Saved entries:
########################################

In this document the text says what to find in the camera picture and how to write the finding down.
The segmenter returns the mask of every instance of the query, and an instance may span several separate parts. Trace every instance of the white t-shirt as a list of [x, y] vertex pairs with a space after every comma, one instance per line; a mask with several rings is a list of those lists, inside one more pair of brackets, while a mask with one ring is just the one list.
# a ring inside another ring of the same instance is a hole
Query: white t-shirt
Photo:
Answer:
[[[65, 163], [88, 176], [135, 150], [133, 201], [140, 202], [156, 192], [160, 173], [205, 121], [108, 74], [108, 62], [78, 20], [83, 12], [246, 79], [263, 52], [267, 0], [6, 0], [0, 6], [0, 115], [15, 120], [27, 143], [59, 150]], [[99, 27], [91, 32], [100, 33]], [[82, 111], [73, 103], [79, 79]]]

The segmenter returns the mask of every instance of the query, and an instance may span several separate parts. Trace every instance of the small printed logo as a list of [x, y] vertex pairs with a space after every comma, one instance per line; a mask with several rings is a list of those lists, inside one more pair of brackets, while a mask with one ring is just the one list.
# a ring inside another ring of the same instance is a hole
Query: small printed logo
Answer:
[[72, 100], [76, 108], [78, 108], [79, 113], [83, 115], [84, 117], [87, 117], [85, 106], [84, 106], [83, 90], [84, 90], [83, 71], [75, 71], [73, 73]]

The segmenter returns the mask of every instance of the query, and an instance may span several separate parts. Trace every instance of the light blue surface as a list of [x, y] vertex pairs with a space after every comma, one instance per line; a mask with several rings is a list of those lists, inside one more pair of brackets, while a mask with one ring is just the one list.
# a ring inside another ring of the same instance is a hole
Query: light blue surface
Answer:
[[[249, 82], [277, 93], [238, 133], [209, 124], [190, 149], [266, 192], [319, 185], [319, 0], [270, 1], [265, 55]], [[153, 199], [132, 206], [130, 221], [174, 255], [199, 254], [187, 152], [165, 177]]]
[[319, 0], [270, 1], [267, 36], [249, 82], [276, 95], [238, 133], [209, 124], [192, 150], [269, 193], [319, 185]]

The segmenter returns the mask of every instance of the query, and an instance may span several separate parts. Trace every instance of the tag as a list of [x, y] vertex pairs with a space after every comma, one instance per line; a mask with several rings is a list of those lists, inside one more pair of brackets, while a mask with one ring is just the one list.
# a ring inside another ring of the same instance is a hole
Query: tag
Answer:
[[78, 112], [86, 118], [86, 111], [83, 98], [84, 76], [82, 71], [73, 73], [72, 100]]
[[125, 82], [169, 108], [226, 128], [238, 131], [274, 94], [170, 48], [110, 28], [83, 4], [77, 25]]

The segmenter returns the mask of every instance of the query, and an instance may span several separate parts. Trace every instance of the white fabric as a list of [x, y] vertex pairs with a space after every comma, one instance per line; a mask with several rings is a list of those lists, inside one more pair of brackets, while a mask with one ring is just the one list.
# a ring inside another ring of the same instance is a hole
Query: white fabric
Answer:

########################################

-- TASK DESCRIPTION --
Your answer must be the full set of records above, reproduced exactly.

-- RESPONSE FOR THIS EXERCISE --
In this document the text says what to find in the camera picture and how to write the finding down.
The segmenter returns the mask of every instance of the query, and an instance may span several separate parts. Trace every instance of the white t-shirt as a list of [x, y] vertex pairs with a space after every comma, one instance per line; a mask with several rings is a list of those lists, inside one more pair of brackets, while a mask with one ring is just the one list.
# a ring inside another ring of the same instance is a hole
Query: white t-shirt
Photo:
Answer:
[[[65, 163], [88, 176], [135, 150], [133, 201], [140, 202], [156, 192], [160, 173], [205, 121], [108, 74], [108, 62], [78, 20], [83, 12], [246, 79], [263, 52], [267, 0], [6, 0], [0, 6], [0, 115], [15, 120], [27, 143], [59, 150]], [[99, 27], [91, 32], [100, 33]], [[82, 111], [73, 103], [79, 79]]]

The segmenter returns the mask of every instance of the query, and an instance may span several separate parts. Trace every instance of the small printed logo as a list of [x, y] vertex pairs with a space after every comma, one instance per line; a mask with several rings is a list of those lists, inside one more pair of brackets, while a mask with one ring is just the one list.
# a ring inside another ring of the same instance is a hole
Query: small printed logo
Answer:
[[72, 100], [76, 108], [78, 108], [79, 113], [83, 115], [84, 117], [87, 117], [85, 106], [84, 106], [83, 90], [84, 90], [83, 71], [75, 71], [73, 73]]

The segmenter returns the mask of every instance of the query, and an instance may span several separate parts. Trace every instance of the light blue surface as a list of [x, y] vertex pairs with a space after every comma, one instance per line; a mask with several rings is a list of those lists, inside one more pair of brackets, while a mask with one ring is just the one list.
# a ring inside another ring of the same instance is a hole
Query: light blue surface
Answer:
[[[249, 82], [277, 93], [238, 133], [209, 124], [190, 149], [266, 192], [319, 185], [319, 0], [270, 1], [265, 55]], [[153, 199], [132, 206], [130, 221], [174, 255], [199, 254], [187, 152], [165, 177]]]
[[319, 0], [270, 1], [267, 36], [249, 82], [276, 95], [238, 133], [209, 124], [192, 150], [269, 193], [319, 185]]

The segmenter returns the mask of every instance of the query, and an instance may span several separate parts. Trace every instance of the tag as a list of [x, y] vertex pairs with a space after every comma, one instance per line; a mask with several rings is a list of those lists, inside one more pair of brackets, while a mask with one ring is just the one list.
# a ring inside another ring of the same instance is a hole
Query: tag
Answer:
[[78, 112], [86, 118], [86, 111], [83, 98], [84, 76], [82, 71], [73, 73], [72, 100]]
[[125, 82], [169, 108], [226, 128], [238, 131], [274, 94], [170, 48], [110, 28], [83, 4], [77, 25]]

The segmenter returns the mask of every instance of the query, and an instance may span several separate parts. Trace every instance of the white fabric as a list of [x, y] vertex pairs with a space after every comma, one instance per line; a mask with several rings is a list of those lists, inside one more pair of brackets, while a mask with one ring is just the one list.
# a ring inside another ring of the same instance is a hole
Query: white fabric
Answer:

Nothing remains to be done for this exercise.